Dataset content:
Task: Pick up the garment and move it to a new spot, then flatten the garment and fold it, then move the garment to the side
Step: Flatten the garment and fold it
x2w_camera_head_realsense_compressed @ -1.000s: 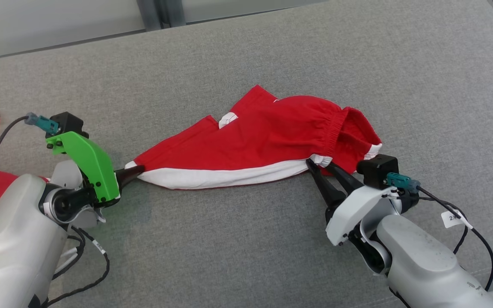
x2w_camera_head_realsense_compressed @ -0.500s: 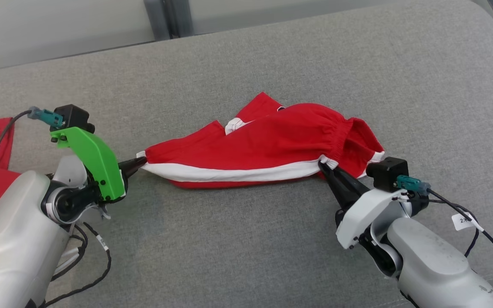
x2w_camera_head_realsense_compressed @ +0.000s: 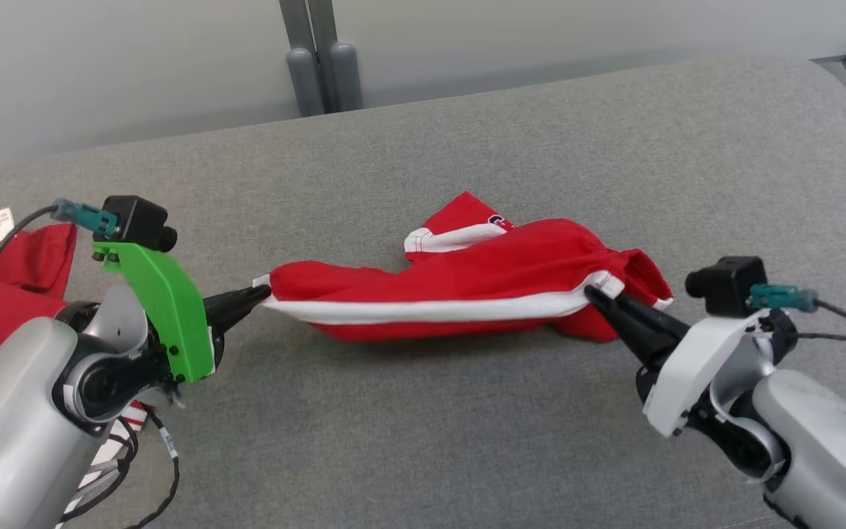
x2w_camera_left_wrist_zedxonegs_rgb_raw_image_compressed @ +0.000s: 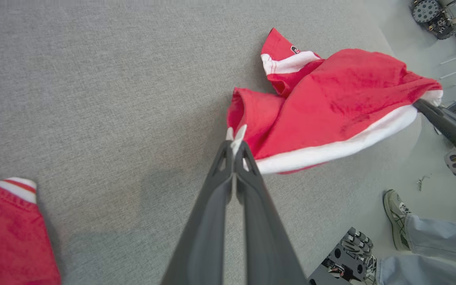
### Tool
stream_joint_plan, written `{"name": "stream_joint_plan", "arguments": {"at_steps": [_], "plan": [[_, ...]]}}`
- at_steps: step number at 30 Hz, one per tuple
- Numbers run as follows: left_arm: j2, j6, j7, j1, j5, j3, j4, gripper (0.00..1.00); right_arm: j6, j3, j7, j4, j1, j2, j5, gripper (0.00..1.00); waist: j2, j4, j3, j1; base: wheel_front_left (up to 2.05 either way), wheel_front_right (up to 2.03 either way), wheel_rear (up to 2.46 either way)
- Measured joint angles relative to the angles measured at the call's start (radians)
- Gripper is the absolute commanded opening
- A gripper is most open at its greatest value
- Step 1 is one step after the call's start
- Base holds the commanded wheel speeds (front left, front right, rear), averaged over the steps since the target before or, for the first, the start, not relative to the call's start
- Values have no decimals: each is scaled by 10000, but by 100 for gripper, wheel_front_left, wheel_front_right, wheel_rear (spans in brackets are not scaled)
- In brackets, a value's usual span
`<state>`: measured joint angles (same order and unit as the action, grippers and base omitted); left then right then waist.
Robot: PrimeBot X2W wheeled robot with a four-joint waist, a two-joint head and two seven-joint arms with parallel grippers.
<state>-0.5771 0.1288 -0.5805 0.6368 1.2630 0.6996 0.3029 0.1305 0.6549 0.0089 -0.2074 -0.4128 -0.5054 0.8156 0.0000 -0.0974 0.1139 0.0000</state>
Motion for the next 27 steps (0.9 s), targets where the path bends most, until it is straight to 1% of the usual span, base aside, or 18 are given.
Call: {"name": "stream_joint_plan", "arguments": {"at_steps": [4,7,9,11,13,16,20,23,27], "plan": [[-8,-196,153,407,-320,-79,-466,0,0,-268,568,851,-324,-397,523,0,0,72,290,0,0,0,0],[100,-353,382,1329,-802,-245,-416,0,-2,-313,1028,1139,-1244,-721,853,0,0,118,656,0,0,0,0],[286,-422,337,2070,-980,-259,-163,0,0,-203,1421,1233,-2162,-817,1244,0,0,148,984,0,0,0,0],[341,-424,127,2894,-1354,-205,155,0,0,-2,1824,1212,-3116,-867,1588,0,0,175,1317,0,0,0,0],[420,-449,-71,3946,-1662,-196,612,0,0,192,2226,991,-4298,-890,2052,0,0,208,1724,0,0,0,0],[558,-506,-309,5505,-2086,-288,1296,0,0,320,2493,495,-6163,-805,2575,0,0,260,2351,1,0,0,0],[961,-510,50,7685,-2485,-633,2117,0,-2,328,2303,-318,-8697,-504,3074,0,0,361,3274,1,0,0,0],[1260,-439,570,9148,-2794,-863,2694,0,0,401,1864,-779,-10394,-299,3091,0,0,454,3961,1,0,0,0],[1524,-303,1241,10587,-3189,-972,3555,0,0,579,1051,-1361,-11885,-77,3078,0,0,592,4766,3,0,0,0]]}}
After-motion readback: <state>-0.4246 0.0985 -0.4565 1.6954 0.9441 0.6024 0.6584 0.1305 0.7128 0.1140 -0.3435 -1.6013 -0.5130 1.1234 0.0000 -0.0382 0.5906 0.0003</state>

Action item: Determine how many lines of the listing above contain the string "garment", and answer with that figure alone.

Solution to this task: 2